1 Running RT Applications with non-RT KVM Guests

It is possible to achieve isolation of real-time workloads running alongside KVM by using standard methods. For example, cpusets and routing IRQs to dedicated CPUs, all of which can be achieved by using the cset utility. Both libvirtd and KVM work fine in such configurations. System configurations that share CPUs between both RT and KVM workloads are not supported; proper isolation of workloads is imperative for achieving RT deadline constraints. None of the below observations and recommendations are specific to virtualization. Nevertheless, they can be considered best-effort for isolating RT and KVM workloads. The basic steps are:

1.1 Setup

All examples were carried out on a 48-core Xeon machine with 2 NUMA nodes and 64GB of RAM running SLE12 RT and the 3.12.49-rt kernel. The virtual machine was installed with vm-install, running SLE12 SP3 on 4 CPUs and 2GB of memory. The disk used was physical disk /dev/sdb as recommended by the SUSE virtualization documentation.

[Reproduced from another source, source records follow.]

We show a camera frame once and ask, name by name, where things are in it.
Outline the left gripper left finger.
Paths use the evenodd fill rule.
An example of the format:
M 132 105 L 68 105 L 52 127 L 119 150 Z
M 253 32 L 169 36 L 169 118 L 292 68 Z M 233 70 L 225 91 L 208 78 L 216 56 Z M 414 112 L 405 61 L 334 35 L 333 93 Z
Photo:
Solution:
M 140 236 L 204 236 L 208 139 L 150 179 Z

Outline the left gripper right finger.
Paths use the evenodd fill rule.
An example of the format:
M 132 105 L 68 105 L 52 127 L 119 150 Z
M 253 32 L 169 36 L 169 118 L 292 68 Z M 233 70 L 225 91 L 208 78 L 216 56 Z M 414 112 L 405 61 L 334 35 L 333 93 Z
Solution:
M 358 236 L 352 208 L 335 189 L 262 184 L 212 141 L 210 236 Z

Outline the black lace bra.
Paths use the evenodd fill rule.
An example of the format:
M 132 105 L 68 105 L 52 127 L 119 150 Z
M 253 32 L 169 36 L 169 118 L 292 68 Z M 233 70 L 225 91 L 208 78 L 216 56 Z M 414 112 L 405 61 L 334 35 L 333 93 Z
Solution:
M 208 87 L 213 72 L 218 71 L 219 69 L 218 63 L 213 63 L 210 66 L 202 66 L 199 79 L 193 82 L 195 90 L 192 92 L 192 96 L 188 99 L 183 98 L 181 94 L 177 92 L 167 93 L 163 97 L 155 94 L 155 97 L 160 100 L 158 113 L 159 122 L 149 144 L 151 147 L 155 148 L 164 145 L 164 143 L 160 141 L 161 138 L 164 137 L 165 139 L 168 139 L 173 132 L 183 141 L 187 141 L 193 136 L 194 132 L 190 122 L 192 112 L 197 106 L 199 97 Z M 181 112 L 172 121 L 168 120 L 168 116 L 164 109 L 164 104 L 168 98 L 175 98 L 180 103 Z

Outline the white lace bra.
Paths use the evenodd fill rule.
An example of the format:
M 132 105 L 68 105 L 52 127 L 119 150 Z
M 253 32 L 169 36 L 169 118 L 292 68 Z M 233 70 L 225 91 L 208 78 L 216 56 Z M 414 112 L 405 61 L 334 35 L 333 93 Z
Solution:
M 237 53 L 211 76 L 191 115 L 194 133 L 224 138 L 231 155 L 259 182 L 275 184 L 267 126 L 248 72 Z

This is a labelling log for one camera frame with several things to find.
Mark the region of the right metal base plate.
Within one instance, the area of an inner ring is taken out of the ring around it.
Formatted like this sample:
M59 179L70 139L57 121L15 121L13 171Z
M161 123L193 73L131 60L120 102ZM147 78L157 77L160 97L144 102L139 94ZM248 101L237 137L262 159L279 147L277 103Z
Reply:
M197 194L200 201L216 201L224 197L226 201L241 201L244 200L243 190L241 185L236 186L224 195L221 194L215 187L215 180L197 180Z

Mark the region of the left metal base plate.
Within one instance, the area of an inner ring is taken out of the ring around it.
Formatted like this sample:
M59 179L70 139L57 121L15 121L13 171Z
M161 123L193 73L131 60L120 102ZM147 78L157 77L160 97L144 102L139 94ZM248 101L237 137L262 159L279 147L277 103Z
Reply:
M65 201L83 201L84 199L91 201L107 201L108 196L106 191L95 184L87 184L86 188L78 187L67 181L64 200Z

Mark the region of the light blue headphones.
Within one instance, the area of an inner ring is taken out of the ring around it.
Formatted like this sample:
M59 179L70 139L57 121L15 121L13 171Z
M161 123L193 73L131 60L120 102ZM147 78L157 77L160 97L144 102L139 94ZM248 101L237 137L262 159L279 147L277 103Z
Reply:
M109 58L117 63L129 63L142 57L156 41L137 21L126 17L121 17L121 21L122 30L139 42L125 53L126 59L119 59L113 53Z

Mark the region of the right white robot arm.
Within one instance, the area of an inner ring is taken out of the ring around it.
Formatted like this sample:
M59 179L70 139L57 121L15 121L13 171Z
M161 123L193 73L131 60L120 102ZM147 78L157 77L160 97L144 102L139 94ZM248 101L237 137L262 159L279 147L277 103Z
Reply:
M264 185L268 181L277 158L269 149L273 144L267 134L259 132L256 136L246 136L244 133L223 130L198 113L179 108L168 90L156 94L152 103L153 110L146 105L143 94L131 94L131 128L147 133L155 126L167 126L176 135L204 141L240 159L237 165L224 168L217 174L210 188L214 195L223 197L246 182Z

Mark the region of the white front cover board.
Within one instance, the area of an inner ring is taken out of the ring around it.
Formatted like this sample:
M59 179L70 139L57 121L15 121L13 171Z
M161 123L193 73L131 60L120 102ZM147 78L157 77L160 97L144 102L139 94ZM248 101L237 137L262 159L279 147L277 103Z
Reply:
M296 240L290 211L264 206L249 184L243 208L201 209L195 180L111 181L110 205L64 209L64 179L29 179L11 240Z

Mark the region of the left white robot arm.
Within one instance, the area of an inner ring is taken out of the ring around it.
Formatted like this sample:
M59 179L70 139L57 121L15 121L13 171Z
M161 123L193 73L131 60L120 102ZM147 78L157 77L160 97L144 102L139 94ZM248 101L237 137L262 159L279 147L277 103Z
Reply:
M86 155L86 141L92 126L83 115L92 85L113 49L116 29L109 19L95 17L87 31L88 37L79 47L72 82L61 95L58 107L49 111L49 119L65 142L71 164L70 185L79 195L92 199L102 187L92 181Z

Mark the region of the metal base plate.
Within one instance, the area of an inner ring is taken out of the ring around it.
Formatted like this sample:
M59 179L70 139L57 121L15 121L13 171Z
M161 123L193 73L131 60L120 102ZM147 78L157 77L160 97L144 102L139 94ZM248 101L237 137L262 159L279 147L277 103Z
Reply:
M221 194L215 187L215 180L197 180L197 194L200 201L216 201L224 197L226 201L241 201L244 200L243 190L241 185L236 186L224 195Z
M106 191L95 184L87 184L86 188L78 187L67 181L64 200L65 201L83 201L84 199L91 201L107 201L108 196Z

The cpuset utility was used to shield the RT workload from KVM as described in the SLE RT Shielding Guide (see Book “Shielding Linux Resources”):

cset shield --kthread=on -c 8-47

Affinity for the KVM vCPU tasks was modified via the virsh vcpupin command, with a 1-1 mapping. For example, vCPU 0 pinned to CPU 0, etc.

The CPUs were split into two groups. CPU 0-7 were allocated to the system cpuset and CPU 8-47 were allocated to the user group. Having CPUs on the same socket in two groups was done intentionally to monitor the effects on shared CPU resources, such as LLC.

The RT workload used throughout is cyclictest, executed like so:

cset shield --exec cyclictest -- -a 8-47 -t 40 -n -m -p99 -d 0 -D 120 --quiet

1.2 Observations

The following observations were made:

  1. VM Heavy I/O

    The test for this was to do the following in a VM:

    dd if=/dev/zero of=empty bs=4096 count=$(((80*1024*1024)/4096))

    Doing large amounts of disk I/O in the VM guests has a noticeable impact on the latency of RT tasks. This is because of the constant eviction of LLC data, resulting in more cache misses.

    The maximum latencies in for the real-time workload are seen on those CPUs on the same socket as the CPUs available to the KVM workload. For example, where the LLC is a shared resource between the system and user cpuset.

  2. cpufreq drivers incur timer latency

    Drivers like intel_pstate will set up a timer on each CPU to periodically sample and adjust the CPU's current P-state. If this fires at an inopportune time it can add delays to the scheduling of RT tasks, particularly because lots of the IRQ/timer code paths run with interrupts disabled.

  3. Interrupt handling introduces delays

    The handling of interrupts can result in latencies that affect RT workloads. Interrupts should be routed to housekeeping CPUs that are not running RT applications.

  4. Some kernel threads cannot be controlled with cpuset

    Performing heavy I/O in the VM may cause kthreads to be scheduled on the CPUs dedicated for RT. This can occur, for example, when a kthread is flushing dirty pages to disk.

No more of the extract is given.